Archive

Quotes

Does anybody really want to attend to cities other than to flee, fleece, privatize, butcher, or decimate them?

—Jane Holtz Kay, 1992

No city should be too large for a man to walk out of in a morning.

—Cyril Connolly, 1944

Cities are the abyss of the human species.

—Jean-Jacques Rousseau, 1762

Great cities must ever be centers of light and darkness, the home of the best and the worst of our race, holding within themselves the highest talent for good and evil.

—Matthew Hale Smith, 1868

Today’s city is the most vulnerable social structure ever conceived by man.

—Martin Oppenheimer, 1969

A large city cannot be experientially known; its life is too manifold for any individual to be able to participate in it.

—Aldous Huxley, 1934

A hick town is one where there is no place to go where you shouldn’t go.

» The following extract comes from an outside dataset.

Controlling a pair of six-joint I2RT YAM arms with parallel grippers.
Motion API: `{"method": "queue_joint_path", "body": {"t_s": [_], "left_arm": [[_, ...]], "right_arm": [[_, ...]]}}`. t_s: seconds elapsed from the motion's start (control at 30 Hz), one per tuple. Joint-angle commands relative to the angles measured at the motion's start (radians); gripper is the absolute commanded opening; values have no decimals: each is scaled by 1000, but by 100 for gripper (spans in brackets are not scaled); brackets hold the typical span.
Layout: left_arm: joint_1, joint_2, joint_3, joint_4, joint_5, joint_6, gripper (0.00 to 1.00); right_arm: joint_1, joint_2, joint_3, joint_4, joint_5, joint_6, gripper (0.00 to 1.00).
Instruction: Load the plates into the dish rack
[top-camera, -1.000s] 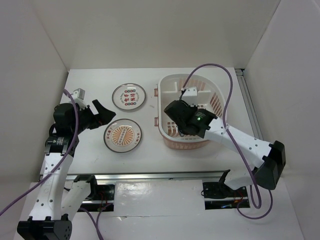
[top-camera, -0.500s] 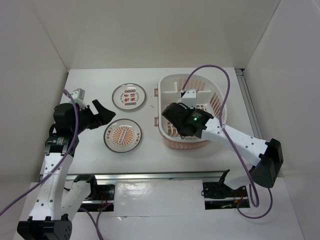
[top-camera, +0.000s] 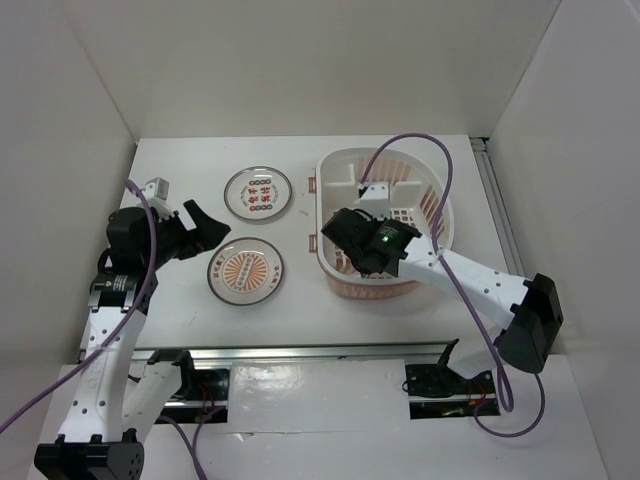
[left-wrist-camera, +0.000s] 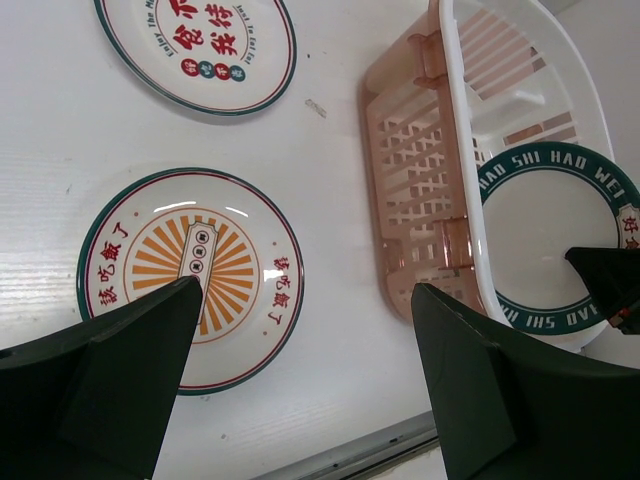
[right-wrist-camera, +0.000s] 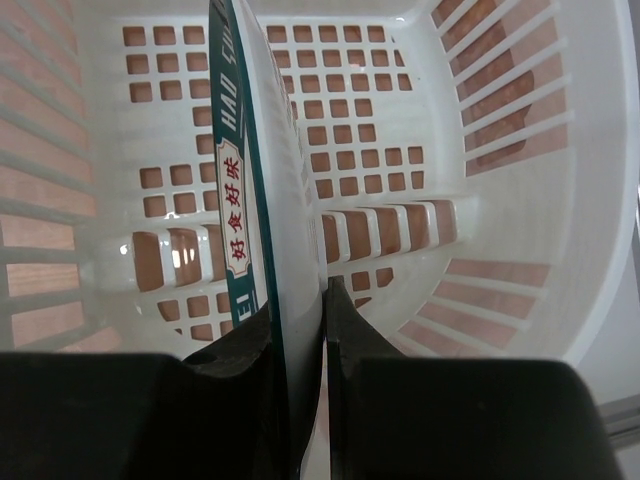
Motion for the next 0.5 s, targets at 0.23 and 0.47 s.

—Alexander Woollcott, c. 1935

Any city, however small, is in fact divided into two, one the city of the poor, the other of the rich; these are at war with one another.

—Plato, c. 378 BC

Every city has a sex and an age which have nothing to do with demography. Rome is feminine. So is Odessa. London is a teenager, an urchin, and in this hasn’t changed since the time of Dickens. Paris, I believe, is a man in his twenties in love with an older woman.

—John Berger, 1987

Towns oftener swamp one than carry one out onto the big ocean of life.

—D.H. Lawrence, 1908

The seeds of civilization are in every culture, but it is city life that brings them to fruition.

—Susanne K. Langer, 1962

The life of the city never lets you go, nor do you ever want it to.

—Wallace Stevens, 1952

We must consider that we shall be a city upon a hill. The eyes of all people are upon us, so that if we deal falsely with our God in this work we have undertaken, and so cause Him to withdraw His present help from us, we shall be made a story and a byword through the world.